§ WHAT TO DO: Show all lines from the listing below that contain "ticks".

*** EXERCISE MATERIAL ***

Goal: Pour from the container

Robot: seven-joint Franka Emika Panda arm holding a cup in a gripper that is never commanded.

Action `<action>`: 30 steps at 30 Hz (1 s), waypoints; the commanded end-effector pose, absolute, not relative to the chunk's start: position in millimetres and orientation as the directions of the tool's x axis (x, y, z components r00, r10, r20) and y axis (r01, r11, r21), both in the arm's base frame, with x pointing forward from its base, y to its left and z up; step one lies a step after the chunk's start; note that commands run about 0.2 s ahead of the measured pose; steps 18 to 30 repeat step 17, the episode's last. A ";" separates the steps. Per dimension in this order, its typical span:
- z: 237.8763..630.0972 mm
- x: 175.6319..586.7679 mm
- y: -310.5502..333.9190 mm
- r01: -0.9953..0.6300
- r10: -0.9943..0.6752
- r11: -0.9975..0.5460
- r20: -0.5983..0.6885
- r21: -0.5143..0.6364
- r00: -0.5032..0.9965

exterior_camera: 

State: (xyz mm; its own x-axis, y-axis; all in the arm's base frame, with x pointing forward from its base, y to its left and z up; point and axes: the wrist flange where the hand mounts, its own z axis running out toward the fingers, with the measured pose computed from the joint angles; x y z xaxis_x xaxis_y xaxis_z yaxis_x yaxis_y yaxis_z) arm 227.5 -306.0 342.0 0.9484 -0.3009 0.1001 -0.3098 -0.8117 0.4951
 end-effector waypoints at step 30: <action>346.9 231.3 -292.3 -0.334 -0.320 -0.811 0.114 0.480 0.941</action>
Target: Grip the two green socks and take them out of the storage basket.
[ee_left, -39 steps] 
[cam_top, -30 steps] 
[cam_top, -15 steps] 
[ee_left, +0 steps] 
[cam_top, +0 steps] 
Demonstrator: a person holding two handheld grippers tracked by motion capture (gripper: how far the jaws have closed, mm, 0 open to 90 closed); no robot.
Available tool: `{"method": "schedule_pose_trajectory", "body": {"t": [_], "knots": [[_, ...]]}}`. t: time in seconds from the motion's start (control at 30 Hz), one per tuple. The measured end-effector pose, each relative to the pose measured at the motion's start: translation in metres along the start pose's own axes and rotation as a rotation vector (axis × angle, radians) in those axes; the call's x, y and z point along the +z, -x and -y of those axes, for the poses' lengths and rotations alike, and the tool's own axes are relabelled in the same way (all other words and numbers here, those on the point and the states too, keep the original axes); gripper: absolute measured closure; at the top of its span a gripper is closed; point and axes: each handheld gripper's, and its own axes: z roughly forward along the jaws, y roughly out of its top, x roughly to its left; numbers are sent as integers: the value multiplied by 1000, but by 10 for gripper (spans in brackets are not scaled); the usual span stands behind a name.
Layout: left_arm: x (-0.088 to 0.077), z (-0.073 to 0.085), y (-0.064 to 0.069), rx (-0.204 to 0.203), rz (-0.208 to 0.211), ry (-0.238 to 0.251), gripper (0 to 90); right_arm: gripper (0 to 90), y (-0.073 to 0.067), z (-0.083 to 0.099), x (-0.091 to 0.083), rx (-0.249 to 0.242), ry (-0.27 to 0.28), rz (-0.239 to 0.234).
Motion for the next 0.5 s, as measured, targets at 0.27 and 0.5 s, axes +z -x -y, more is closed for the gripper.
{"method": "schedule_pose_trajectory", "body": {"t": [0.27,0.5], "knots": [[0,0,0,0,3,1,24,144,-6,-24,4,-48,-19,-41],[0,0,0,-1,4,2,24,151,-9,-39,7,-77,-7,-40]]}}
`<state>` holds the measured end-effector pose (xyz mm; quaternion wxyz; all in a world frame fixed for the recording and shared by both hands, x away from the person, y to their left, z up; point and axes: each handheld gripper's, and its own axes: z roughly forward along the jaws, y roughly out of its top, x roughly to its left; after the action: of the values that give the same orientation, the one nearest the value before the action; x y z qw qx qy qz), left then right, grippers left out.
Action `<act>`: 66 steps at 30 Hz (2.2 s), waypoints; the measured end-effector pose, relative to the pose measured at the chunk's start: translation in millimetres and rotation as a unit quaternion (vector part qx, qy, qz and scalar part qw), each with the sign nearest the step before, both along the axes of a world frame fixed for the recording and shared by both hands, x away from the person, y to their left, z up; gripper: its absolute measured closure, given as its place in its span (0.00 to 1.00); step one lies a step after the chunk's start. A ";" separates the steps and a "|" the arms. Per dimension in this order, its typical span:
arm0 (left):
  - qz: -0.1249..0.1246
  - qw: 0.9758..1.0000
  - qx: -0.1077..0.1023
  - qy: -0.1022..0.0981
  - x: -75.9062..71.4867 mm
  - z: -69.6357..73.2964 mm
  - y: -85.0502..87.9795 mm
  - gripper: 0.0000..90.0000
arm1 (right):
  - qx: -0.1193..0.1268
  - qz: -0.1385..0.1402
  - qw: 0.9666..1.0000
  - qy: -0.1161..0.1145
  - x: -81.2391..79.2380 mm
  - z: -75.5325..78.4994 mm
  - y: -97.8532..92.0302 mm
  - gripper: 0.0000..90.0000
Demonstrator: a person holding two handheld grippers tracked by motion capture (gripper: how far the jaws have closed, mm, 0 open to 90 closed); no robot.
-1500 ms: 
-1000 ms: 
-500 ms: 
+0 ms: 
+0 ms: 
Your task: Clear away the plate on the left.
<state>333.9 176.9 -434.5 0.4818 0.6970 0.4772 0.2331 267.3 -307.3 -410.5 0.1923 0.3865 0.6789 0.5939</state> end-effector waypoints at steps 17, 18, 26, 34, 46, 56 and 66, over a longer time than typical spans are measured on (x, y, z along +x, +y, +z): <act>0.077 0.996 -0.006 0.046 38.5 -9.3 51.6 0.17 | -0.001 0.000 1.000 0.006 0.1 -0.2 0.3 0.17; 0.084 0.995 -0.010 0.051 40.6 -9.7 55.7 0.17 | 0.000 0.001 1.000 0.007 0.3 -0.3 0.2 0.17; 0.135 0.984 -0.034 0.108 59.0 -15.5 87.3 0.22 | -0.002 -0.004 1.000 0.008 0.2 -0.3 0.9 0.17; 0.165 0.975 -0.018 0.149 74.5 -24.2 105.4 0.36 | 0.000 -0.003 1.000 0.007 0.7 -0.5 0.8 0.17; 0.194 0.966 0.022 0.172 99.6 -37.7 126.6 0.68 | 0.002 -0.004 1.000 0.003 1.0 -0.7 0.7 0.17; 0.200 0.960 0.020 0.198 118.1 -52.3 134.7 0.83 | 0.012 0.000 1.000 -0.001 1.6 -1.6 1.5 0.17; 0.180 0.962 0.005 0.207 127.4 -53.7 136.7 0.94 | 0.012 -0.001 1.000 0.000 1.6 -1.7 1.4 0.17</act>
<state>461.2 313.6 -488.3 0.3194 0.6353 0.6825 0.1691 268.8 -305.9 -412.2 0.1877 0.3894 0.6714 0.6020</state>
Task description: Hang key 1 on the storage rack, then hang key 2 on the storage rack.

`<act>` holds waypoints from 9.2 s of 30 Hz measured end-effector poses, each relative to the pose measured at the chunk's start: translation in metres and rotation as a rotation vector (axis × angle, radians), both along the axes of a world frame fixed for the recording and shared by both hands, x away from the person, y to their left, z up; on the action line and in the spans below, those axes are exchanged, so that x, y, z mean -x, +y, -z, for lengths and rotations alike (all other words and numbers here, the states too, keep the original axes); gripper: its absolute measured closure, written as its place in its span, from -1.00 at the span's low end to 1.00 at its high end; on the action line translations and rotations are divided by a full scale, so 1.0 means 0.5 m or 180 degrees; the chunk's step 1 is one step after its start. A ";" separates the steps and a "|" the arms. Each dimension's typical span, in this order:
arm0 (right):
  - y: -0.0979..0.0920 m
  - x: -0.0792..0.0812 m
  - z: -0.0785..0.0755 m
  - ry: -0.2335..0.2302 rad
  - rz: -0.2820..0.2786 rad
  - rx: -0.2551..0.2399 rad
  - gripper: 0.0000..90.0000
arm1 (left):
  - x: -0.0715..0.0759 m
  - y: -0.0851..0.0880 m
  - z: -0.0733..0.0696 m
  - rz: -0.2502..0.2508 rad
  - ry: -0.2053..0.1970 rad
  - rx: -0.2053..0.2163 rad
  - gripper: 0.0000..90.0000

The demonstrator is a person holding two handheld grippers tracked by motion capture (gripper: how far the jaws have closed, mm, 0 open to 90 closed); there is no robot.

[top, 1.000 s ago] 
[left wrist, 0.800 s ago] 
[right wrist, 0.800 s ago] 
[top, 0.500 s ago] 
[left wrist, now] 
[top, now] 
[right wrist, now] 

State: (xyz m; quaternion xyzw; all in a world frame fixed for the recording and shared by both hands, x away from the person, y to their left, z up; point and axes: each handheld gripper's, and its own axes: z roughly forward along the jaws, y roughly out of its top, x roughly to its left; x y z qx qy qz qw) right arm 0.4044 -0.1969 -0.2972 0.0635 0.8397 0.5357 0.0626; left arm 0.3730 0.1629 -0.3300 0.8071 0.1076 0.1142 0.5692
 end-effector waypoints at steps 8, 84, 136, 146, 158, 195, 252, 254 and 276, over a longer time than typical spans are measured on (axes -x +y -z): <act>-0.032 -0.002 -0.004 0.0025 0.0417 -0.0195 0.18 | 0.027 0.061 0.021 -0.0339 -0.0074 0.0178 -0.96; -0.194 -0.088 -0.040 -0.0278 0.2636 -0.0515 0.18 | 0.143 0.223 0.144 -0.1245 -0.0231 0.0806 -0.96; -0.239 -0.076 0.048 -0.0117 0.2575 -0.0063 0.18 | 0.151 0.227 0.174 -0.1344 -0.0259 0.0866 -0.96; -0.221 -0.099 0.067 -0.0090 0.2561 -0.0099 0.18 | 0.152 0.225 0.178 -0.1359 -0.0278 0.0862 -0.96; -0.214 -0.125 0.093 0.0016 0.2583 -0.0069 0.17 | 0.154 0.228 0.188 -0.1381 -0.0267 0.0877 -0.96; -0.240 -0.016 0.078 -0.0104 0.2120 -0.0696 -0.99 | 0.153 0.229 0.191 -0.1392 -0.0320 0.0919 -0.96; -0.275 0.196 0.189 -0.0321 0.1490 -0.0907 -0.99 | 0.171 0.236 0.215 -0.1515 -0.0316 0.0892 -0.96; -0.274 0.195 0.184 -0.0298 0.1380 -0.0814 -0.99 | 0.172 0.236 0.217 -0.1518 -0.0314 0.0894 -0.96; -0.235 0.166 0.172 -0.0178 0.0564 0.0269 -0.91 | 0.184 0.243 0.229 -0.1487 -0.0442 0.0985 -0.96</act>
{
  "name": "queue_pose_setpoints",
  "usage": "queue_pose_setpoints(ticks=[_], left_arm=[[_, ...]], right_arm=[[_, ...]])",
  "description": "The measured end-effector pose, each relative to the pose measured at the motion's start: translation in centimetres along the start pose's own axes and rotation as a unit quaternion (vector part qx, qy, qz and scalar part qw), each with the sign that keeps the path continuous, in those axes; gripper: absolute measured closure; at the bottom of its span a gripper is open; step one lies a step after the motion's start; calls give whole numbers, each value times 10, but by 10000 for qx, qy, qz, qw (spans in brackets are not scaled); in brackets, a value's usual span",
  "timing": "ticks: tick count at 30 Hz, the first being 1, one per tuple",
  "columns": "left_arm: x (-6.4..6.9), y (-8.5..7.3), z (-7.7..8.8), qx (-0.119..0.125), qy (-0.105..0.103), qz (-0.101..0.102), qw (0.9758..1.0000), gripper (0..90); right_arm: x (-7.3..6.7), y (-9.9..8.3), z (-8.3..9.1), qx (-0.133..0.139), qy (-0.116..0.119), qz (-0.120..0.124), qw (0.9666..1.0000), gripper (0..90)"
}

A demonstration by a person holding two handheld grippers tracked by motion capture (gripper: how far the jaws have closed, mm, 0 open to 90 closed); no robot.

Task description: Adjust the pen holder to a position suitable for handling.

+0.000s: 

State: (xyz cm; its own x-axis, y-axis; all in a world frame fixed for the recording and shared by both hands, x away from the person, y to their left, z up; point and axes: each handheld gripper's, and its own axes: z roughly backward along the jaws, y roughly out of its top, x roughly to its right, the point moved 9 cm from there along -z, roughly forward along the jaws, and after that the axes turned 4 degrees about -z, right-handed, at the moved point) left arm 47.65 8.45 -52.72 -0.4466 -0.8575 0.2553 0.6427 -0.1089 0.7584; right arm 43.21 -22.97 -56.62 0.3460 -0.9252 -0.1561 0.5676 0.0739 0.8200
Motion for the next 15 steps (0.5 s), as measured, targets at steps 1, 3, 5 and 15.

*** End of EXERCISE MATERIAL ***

§ ANSWER AREA:
  "usage": "queue_pose_setpoints(ticks=[_], left_arm=[[_, ...]], right_arm=[[_, ...]])",
  "timing": "ticks: tick count at 30 Hz, the first being 1, one per tuple",

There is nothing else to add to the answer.